Problem statement:
Take the listing below and print exactly the lines starting at the line containing "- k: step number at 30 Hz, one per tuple" and ending at the line containing "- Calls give", both ends included, and no others.

Exercise data:
********
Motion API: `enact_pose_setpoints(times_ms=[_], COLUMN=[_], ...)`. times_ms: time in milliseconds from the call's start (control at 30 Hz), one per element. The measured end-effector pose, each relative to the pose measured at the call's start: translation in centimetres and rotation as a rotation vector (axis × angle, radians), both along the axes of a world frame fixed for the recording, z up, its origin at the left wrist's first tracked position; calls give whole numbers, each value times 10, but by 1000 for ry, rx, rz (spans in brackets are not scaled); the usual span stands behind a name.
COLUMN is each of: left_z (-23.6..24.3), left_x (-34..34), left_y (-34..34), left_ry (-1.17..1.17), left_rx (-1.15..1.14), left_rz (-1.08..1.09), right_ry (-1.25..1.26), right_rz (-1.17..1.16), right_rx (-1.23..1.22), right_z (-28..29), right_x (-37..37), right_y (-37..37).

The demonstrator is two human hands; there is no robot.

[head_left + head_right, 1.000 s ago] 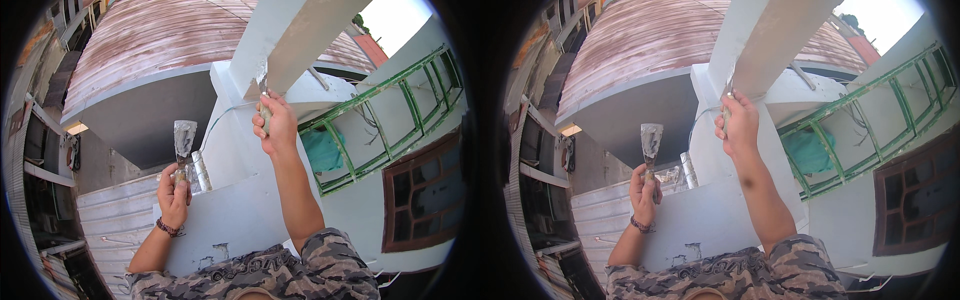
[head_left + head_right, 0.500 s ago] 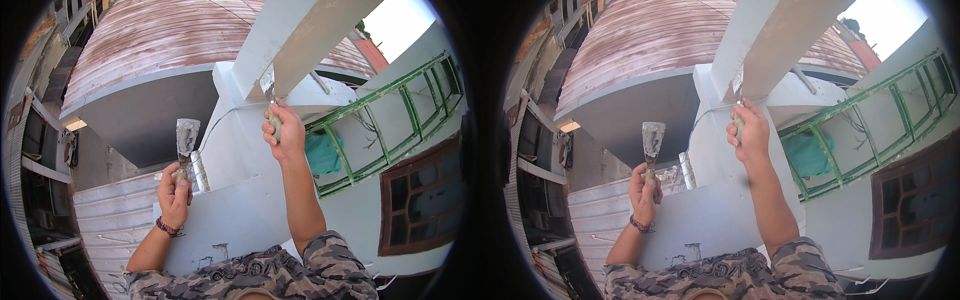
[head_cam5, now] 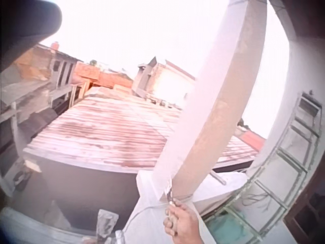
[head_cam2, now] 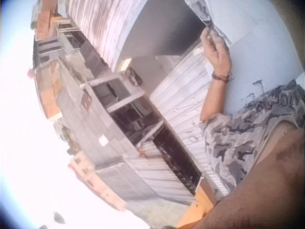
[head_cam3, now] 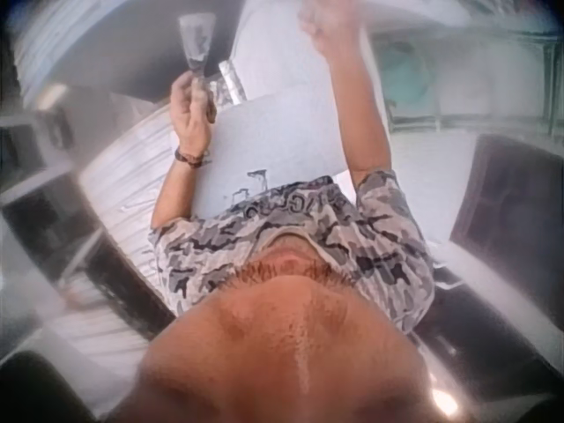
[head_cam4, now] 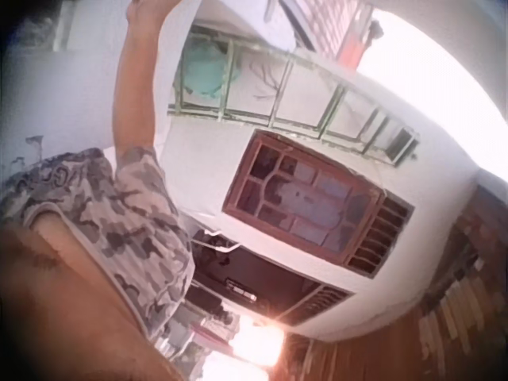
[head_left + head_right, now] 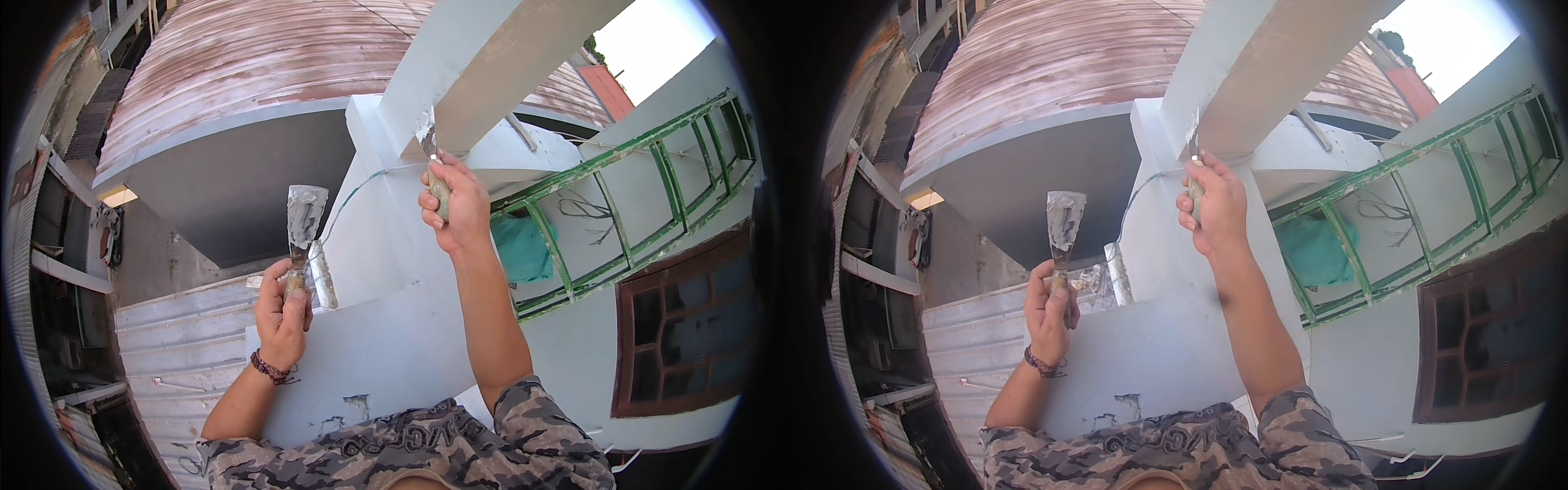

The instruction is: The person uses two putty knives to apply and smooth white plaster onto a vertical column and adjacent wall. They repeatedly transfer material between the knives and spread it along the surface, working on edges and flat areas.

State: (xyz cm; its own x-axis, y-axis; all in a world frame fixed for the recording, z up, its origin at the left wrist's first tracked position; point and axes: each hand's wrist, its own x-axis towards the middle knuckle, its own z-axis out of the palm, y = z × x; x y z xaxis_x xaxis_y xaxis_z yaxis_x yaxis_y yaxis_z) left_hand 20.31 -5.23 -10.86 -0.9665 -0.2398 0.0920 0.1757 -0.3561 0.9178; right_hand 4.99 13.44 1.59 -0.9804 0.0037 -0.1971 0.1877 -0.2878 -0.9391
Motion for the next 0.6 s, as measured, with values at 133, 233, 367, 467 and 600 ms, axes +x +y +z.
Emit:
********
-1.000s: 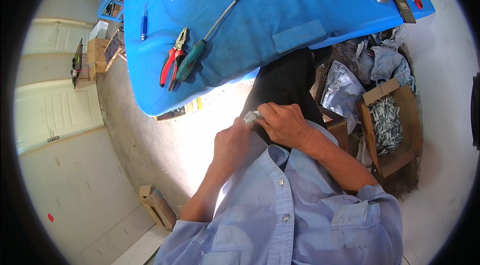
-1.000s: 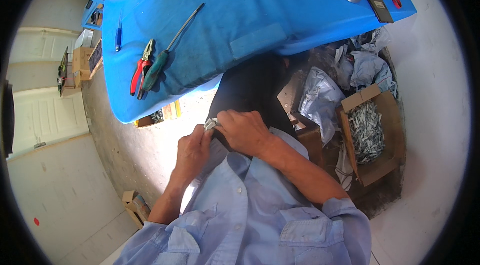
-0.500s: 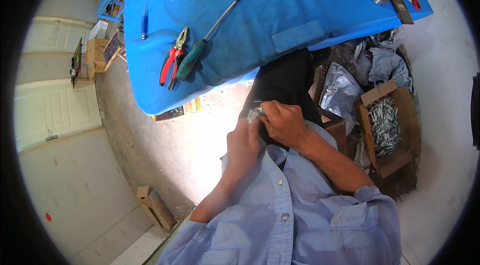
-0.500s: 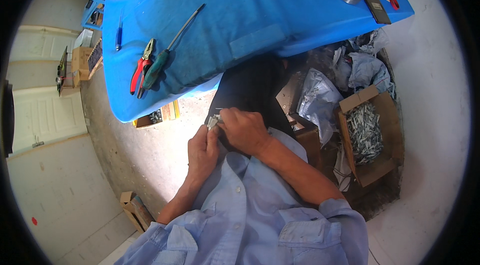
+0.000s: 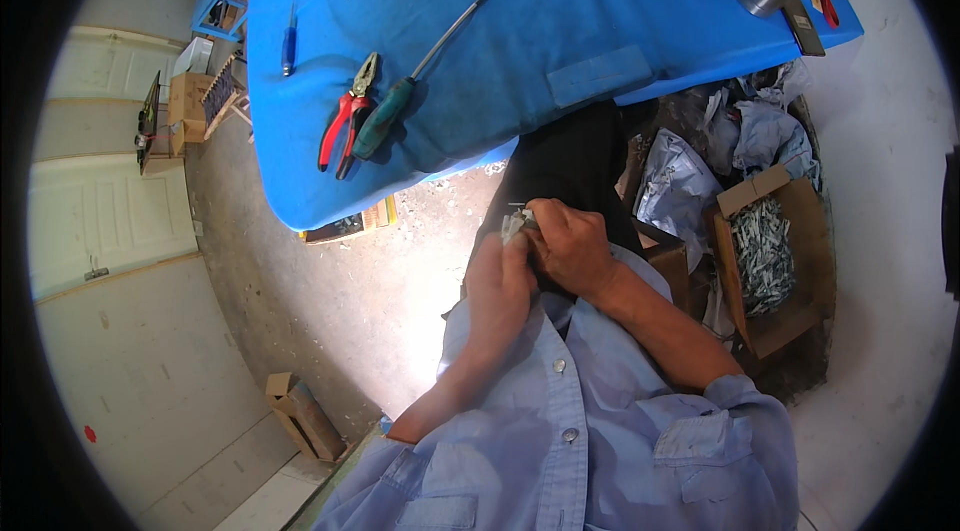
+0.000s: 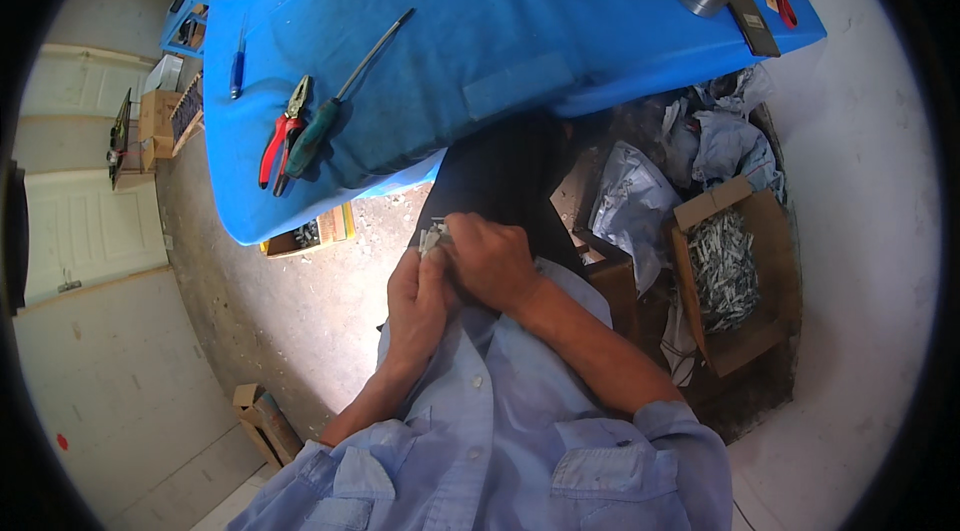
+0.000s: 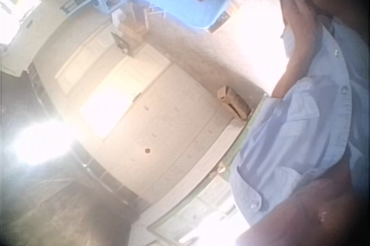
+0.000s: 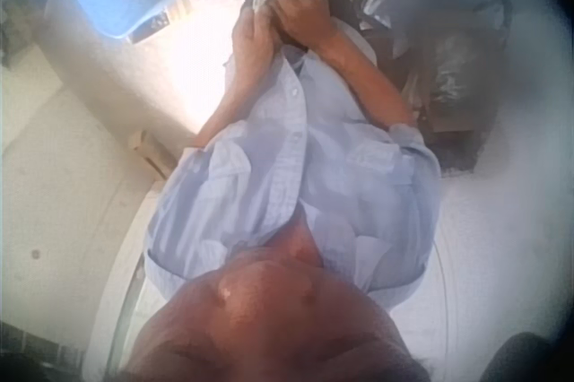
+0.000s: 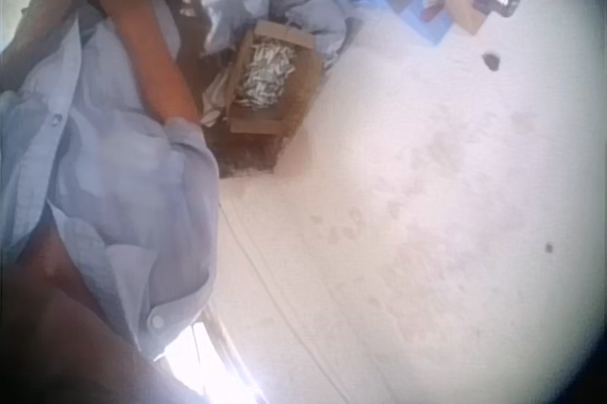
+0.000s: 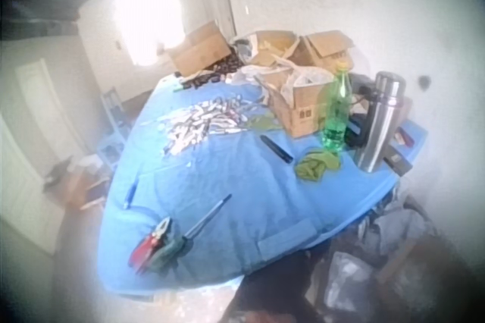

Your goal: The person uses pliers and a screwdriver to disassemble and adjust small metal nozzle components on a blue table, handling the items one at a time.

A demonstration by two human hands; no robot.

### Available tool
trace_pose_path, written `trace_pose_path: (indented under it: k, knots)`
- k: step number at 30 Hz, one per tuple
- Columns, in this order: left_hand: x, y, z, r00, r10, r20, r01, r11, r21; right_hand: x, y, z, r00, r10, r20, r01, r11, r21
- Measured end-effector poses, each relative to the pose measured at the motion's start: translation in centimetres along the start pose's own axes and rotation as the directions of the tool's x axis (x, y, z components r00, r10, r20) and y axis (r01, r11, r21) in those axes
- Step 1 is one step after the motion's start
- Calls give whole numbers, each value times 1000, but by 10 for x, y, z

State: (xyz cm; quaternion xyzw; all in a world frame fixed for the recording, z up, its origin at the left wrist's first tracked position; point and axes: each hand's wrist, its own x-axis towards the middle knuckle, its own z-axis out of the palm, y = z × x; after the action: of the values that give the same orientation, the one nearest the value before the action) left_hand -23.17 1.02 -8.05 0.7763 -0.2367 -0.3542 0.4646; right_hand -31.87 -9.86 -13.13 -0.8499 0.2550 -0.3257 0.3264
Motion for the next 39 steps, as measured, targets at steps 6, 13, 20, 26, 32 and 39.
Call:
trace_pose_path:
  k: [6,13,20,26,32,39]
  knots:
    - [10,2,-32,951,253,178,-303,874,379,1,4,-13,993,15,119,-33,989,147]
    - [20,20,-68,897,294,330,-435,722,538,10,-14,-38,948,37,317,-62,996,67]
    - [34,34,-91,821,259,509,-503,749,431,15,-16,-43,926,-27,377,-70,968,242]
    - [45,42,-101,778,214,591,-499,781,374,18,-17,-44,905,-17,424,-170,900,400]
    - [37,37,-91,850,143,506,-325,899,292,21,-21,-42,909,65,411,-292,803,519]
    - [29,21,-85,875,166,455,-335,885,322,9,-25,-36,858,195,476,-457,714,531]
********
Answer section:
- k: step number at 30 Hz, one per tuple
- Columns, in this order: left_hand: x, y, z, r00, r10, r20, r01, r11, r21; right_hand: x, y, z, r00, r10, r20, r01, r11, r21
- Measured end-effector poses, each relative to the pose measured at the motion's start: translation in centimetres along the start pose's own axes and rotation as the directions of the tool's x axis (x, y, z components r00, r10, r20) and y axis (r01, r11, r21) in those axes
- Step 1 is one step after the motion's start
- Calls give whole numbers, each value times 1000, but by 10 for x, y, z

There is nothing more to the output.